Schoolkids still denied British beef
01 December 1998
Schoolkids still denied British beef
By Vicky Houchin
THOUSANDS of schoolchildren are still being denied the opportunity to eat British beef, despite the lifting of the export ban and news that any health risk from beef on the bone has diminished considerably.
Many local authorities are maintaining their policy of not sourcing British beef and, in some cases, they are refusing to serve beef in local schools at all.
More than 200,000 children in schools administered by Kent County Council are being deprived of the opportunity to eat any British beef products. In Birmingham, a further 164,000 school children are also being deprived beef products.
A spokesman from Surrey County Council also said that no beef products were being given to its school children. The story is the same in York (the home town of NFU president Ben Gill) where 24,800 pupils are banned from eating beef.
The Meat and Livestock Commission has been committed to encouraging local authorities to purchase British beef right from the start of the beef ban, said MLC chairman Don Curry.
“We have had a team of three experts, all with a wide knowledge targeting local authorities,” he said. Regular presentations have been made over the period guaranteeing the safety of British beef.

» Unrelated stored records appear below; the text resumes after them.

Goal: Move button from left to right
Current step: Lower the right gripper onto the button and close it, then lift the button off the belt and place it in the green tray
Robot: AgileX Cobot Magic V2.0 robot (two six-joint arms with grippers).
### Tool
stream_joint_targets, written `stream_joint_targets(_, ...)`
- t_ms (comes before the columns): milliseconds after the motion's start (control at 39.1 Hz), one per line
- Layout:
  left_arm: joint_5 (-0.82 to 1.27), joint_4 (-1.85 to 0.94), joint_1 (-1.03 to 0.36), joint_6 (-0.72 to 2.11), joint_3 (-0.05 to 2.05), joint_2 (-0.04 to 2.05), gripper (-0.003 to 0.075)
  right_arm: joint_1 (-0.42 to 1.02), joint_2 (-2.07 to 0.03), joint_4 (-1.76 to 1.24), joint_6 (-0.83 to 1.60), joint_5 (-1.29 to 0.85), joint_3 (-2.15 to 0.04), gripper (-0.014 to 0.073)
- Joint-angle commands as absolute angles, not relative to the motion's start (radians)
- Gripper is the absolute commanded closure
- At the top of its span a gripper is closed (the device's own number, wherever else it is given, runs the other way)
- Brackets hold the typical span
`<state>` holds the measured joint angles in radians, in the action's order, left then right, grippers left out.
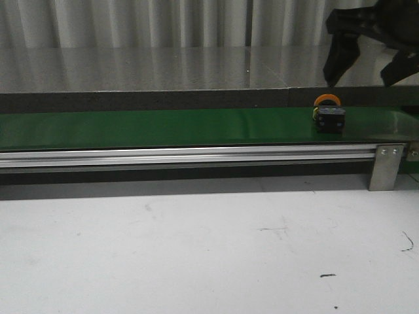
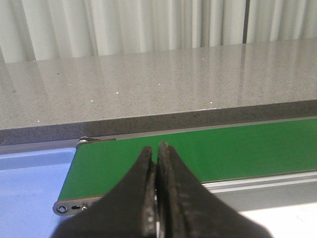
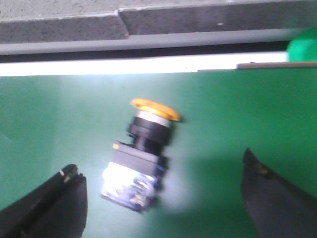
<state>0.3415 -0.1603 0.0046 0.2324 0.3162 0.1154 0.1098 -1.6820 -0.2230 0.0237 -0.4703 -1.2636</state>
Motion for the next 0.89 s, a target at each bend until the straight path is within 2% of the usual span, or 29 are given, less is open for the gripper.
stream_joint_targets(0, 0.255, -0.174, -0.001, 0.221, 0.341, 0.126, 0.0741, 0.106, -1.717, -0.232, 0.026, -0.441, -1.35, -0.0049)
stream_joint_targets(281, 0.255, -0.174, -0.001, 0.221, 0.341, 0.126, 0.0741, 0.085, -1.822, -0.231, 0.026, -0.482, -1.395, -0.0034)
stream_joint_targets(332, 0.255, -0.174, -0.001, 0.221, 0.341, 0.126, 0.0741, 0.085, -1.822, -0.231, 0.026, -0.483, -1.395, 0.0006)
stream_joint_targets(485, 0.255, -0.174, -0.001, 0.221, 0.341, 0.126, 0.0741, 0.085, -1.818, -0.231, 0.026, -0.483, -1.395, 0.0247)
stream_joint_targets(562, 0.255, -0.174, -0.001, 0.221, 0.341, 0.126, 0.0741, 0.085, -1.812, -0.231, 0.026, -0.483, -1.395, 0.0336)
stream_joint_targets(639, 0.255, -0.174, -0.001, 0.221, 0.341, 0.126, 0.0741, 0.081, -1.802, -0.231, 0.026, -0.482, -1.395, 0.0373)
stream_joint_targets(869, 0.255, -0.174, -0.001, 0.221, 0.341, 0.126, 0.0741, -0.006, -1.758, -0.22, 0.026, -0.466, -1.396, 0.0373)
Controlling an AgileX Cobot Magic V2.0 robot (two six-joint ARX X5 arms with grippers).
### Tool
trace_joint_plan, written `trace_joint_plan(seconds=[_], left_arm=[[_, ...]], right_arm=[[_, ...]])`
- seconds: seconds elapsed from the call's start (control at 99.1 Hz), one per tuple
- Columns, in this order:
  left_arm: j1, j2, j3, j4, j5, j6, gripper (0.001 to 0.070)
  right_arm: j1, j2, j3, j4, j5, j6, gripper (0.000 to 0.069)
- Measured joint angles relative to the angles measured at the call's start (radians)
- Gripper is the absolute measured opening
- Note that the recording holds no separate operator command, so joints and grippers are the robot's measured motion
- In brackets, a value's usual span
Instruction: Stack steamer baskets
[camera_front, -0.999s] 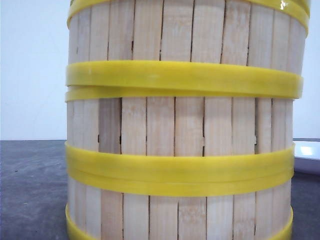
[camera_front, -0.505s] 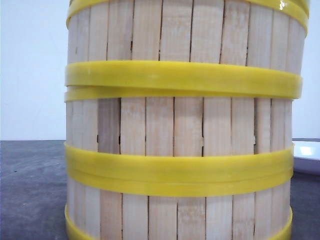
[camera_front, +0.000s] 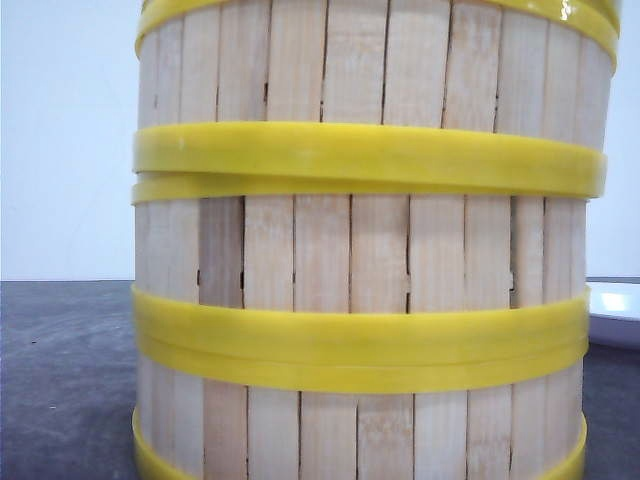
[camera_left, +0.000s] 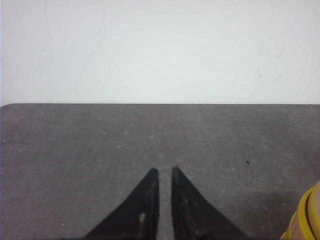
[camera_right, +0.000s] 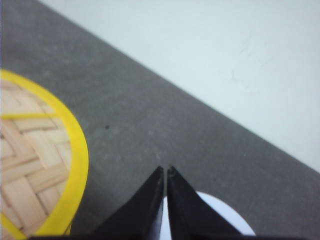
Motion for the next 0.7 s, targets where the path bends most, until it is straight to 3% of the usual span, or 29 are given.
trace_joint_plan(seconds=[0.697], left_arm=[[0.000,0.000,0.001,0.001,0.000,-0.002,0.0018]], right_arm=[[-0.008,-0.048,0.001,-0.003,0.000,0.000,0.0007]])
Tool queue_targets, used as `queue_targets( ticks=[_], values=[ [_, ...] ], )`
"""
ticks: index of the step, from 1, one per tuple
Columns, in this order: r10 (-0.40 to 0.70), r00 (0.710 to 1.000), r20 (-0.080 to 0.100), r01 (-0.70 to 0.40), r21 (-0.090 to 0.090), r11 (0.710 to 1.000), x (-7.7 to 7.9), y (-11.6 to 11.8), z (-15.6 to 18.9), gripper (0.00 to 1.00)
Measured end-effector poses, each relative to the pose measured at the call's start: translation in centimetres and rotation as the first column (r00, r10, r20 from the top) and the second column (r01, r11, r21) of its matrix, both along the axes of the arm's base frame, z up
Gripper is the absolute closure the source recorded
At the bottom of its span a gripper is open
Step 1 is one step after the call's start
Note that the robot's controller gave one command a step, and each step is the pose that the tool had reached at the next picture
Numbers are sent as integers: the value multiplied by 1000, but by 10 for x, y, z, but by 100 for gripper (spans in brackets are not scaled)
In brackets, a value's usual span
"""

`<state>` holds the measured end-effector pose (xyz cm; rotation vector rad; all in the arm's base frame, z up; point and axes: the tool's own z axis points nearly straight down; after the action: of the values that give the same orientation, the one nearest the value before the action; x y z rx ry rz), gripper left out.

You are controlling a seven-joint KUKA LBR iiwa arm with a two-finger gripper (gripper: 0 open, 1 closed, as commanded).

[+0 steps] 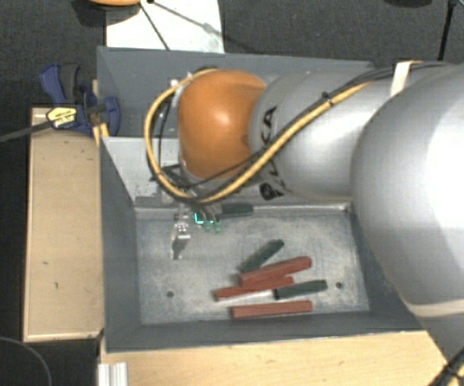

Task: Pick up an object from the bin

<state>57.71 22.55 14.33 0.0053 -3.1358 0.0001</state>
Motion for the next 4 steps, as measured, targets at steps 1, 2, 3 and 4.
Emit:
queue_targets(
  ticks=[1,2,3,4],
  values=[
    [-4,1000,8,4,2,1000,2,-1,5,0],
    [21,1000,5,-22,3,1000,0,-8,6,0],
    [75,997,8,-75,1,997,-33,-64,11,0],
    [76,997,8,-76,1,997,-73,-108,5,0]
  ],
)
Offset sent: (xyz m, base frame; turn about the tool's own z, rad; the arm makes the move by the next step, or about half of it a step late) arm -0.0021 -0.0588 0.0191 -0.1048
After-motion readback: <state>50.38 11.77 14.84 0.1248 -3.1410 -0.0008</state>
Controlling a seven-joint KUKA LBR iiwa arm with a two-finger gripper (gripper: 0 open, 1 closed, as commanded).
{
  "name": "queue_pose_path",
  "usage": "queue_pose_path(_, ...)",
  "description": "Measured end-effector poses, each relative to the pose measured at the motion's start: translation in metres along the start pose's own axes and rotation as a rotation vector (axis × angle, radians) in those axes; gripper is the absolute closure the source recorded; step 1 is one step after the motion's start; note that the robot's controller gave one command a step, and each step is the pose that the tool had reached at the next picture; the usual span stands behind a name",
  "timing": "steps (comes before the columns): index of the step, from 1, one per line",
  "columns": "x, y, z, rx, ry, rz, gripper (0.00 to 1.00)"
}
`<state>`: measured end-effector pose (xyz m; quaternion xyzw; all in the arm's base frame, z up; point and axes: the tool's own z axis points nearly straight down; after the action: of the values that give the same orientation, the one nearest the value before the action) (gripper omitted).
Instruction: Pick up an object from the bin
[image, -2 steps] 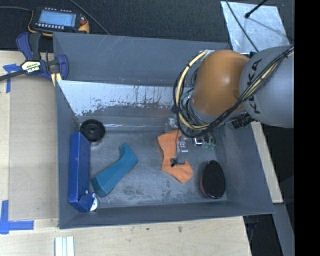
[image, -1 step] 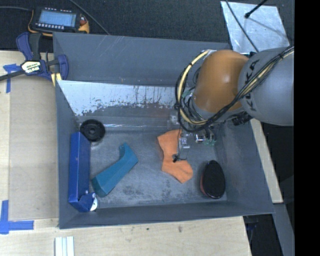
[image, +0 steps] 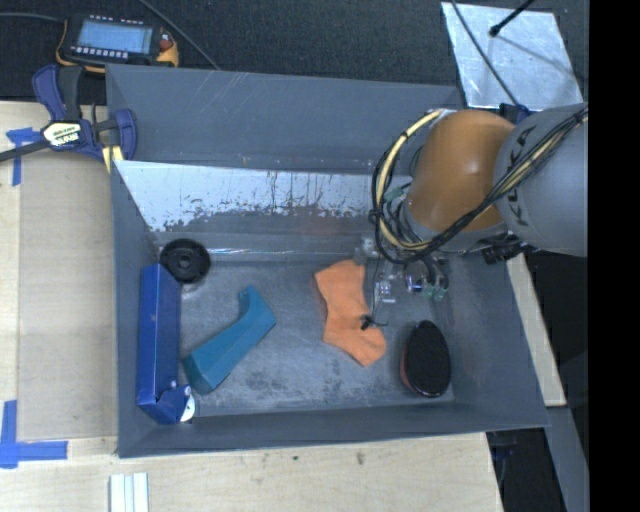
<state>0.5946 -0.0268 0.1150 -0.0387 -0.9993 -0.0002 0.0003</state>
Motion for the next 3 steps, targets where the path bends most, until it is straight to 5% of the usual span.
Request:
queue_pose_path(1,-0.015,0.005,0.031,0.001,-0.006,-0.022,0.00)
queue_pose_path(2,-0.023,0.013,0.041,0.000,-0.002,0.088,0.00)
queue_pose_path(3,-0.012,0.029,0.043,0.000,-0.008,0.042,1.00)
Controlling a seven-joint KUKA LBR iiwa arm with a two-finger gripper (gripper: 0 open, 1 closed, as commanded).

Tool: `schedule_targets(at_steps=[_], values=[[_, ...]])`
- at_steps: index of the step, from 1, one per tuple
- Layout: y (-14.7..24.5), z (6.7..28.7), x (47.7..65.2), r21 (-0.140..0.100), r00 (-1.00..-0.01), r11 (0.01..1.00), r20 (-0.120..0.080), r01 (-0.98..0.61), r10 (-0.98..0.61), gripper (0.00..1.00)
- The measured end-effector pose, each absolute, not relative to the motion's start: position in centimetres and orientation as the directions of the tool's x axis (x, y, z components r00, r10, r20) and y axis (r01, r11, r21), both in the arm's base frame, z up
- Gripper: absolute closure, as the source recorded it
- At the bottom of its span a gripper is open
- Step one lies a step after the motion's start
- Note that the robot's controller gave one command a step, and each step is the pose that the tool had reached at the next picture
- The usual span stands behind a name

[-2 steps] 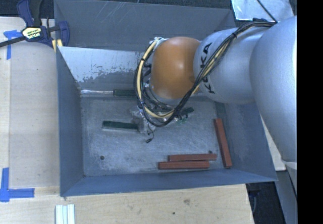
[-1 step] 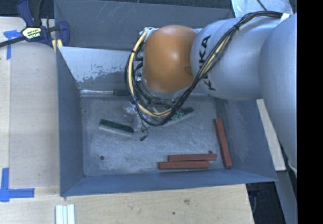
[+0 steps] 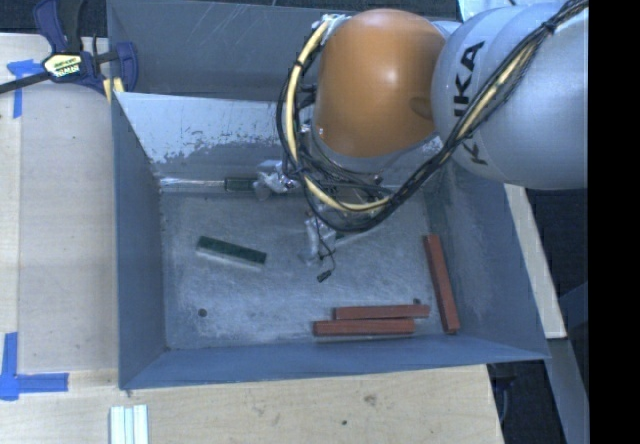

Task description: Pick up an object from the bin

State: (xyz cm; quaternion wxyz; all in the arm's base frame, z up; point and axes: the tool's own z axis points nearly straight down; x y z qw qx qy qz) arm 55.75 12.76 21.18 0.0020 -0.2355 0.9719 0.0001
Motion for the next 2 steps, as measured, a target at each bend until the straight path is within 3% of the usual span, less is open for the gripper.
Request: schedule_targets(at_steps=[1, 2], values=[[12.8, 21.1, 55.7, 0.0, -0.889, 0.889, -0.003, -0.458, -0.458, 0.0], [15.0, 15.8, 58.0, -0.003, -0.865, 0.865, -0.011, -0.502, -0.502, 0.0]])
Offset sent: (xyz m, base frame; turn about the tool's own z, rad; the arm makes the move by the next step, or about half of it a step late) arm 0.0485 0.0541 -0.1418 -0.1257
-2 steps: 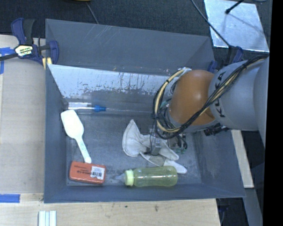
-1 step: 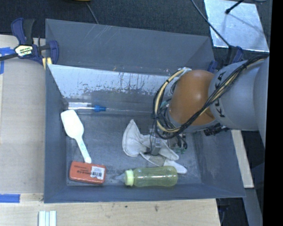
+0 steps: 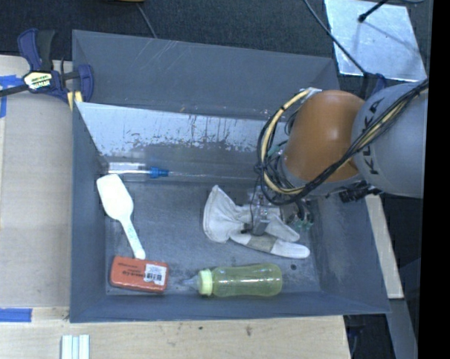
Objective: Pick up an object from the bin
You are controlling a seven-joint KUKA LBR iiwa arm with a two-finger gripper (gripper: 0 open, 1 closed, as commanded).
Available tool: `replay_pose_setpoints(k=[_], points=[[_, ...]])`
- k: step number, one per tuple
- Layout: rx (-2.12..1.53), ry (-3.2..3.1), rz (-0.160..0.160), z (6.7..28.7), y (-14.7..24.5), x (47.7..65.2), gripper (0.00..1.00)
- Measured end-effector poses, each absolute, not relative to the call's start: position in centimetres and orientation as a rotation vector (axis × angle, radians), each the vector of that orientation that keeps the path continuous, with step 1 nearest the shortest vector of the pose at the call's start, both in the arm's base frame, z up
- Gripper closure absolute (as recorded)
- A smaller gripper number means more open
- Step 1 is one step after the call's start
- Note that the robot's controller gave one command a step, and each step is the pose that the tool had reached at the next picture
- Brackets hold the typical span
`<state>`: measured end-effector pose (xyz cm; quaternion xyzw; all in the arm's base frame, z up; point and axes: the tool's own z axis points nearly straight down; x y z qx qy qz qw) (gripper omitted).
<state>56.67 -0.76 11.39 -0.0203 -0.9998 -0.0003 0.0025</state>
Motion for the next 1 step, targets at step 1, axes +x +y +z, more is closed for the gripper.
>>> replay_pose_setpoints(k=[1], points=[[-0.023, -3.151, 0.002, 30.0, -3.08, 58.99, 1.0]])
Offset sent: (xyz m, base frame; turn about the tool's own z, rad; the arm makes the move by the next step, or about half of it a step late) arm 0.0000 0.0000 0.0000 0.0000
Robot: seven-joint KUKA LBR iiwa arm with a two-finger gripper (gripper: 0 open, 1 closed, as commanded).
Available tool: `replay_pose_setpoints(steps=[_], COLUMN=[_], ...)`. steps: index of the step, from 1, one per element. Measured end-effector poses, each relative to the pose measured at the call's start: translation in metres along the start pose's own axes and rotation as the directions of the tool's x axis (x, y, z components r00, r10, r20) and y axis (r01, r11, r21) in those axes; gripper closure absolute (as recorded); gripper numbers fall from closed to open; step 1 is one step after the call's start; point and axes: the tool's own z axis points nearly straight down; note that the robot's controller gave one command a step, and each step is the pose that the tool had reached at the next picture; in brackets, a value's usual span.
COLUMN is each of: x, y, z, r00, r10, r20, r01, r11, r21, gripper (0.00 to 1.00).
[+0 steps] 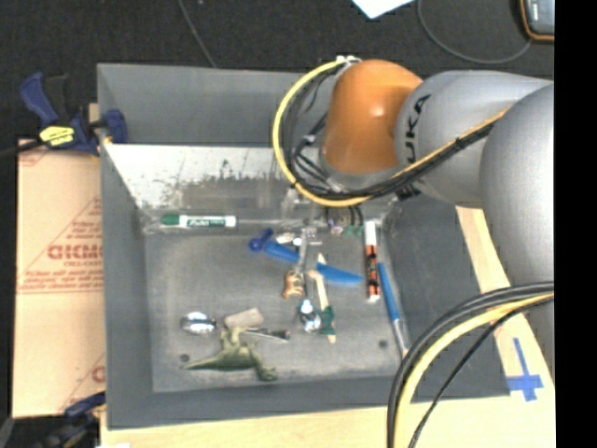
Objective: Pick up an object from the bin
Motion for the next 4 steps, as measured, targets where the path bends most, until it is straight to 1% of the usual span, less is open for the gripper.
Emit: replay_pose_setpoints(steps=[1,2,3,4], x=[-0.002,0.007,0.006,0.015], y=[0.000,-0.031,-0.021,0.002], z=[-0.004,0.057,0.056,0.026], r00=[1.000,0.933,0.982,0.878], r10=[0.001,0.360,0.189,0.478], r20=[0.008,0.007,0.010,0.015], r01=[-0.001,-0.360,-0.189,-0.478], r11=[1.000,0.933,0.982,0.879], r21=[-0.001,-0.003,-0.003,-0.008], gripper=[0.00,0.00,0.00,0.00])
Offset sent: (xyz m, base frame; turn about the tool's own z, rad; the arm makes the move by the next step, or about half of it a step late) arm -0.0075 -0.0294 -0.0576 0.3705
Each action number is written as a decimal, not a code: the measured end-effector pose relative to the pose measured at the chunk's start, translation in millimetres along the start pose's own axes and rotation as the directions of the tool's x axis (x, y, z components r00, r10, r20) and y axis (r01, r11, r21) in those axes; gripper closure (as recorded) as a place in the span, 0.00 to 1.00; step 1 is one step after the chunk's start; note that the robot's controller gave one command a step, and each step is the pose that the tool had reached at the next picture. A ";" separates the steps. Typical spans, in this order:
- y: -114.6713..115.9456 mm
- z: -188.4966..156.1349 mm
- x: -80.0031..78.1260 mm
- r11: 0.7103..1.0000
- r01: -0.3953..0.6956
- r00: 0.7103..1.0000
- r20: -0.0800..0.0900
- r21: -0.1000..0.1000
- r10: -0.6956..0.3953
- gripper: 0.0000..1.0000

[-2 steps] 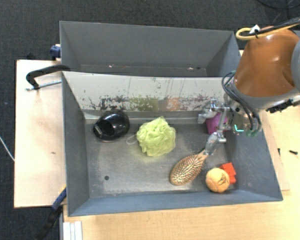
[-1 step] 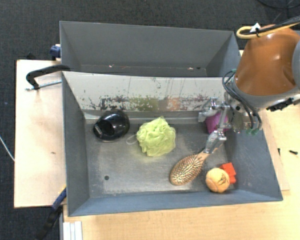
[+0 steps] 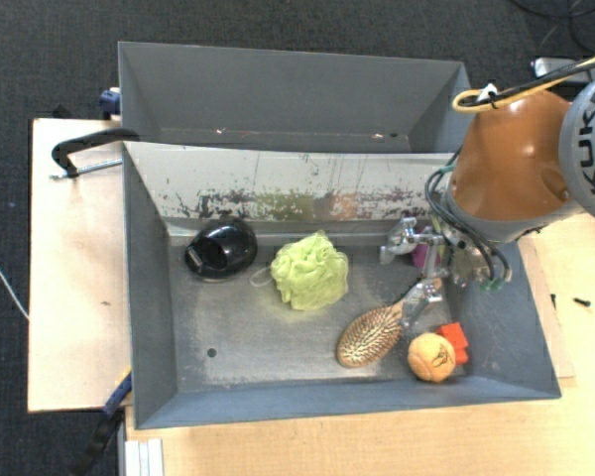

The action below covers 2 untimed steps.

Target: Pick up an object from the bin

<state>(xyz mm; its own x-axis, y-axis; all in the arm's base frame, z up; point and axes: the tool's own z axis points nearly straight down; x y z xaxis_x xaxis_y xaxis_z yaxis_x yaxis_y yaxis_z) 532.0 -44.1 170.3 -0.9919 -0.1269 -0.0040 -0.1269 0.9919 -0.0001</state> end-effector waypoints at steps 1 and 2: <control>13.4 14.0 3.8 0.938 0.347 0.938 -0.001 -0.002 -0.347 0.00; 3.7 36.0 15.9 0.908 0.419 0.908 -0.002 -0.002 -0.419 0.00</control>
Offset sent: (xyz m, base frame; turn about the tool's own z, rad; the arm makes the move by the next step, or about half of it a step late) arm -0.0215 -0.0046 -0.0464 -0.4620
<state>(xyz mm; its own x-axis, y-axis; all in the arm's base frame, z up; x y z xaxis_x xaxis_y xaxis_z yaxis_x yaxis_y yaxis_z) 516.0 -42.4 134.2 -0.8473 -0.5310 -0.0015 -0.5310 0.8473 0.0001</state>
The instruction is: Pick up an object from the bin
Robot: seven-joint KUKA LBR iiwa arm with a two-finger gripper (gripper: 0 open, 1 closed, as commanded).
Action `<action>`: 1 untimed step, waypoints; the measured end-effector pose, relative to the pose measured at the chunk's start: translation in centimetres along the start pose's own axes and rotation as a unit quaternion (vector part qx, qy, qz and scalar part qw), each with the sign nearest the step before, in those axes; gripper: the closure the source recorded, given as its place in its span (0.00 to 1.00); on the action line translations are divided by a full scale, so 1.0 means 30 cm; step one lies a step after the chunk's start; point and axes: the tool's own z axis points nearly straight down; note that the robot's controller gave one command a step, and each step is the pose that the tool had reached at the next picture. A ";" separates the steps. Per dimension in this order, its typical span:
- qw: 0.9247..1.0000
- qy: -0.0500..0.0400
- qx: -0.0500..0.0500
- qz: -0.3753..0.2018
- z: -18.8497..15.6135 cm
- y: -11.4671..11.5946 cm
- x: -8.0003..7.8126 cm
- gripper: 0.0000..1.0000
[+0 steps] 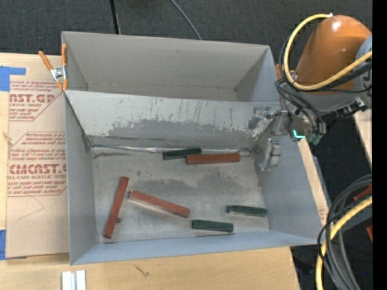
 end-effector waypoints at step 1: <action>1.000 -0.004 0.001 -0.001 -0.014 0.001 -0.005 0.00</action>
Offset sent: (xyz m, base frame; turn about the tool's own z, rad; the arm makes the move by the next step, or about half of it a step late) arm -0.0773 0.0146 -0.1573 -0.0239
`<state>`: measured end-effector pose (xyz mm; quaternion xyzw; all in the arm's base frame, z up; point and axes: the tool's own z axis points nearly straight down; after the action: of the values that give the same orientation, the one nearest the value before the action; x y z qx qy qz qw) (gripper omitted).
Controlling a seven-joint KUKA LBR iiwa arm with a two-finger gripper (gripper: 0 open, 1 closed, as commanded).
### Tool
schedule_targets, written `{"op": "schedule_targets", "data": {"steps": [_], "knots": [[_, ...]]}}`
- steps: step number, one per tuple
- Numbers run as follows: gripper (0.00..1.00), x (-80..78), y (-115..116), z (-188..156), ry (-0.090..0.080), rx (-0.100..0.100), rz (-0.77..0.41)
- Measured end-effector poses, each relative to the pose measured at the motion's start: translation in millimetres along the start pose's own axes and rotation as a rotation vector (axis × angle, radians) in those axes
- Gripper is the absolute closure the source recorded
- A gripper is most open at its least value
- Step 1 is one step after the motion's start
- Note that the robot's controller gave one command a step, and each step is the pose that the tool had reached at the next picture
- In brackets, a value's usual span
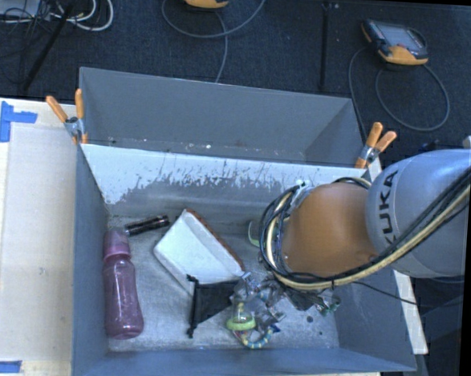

To combat the problem, the Meat and Livestock Commission (MLC) has carried out a 28 surveys in different authorities of parents attitudes towards British beef. It received only three negative responses.
Don Curry, MLC chairman, said he was now enlisting the support of MPs in an attempt to get beef back into schools. But he is still left with a hardcore of 72 authorities who are refusing to put British beef back on the menu.
In a further attempt to get British food back onto the dinner plate nation-wide Mr Curry has written to local authorities asking them to re-consider their decision of boycotting our beef.
If British beef is good enough for Europe it should be good enough for school children, he said.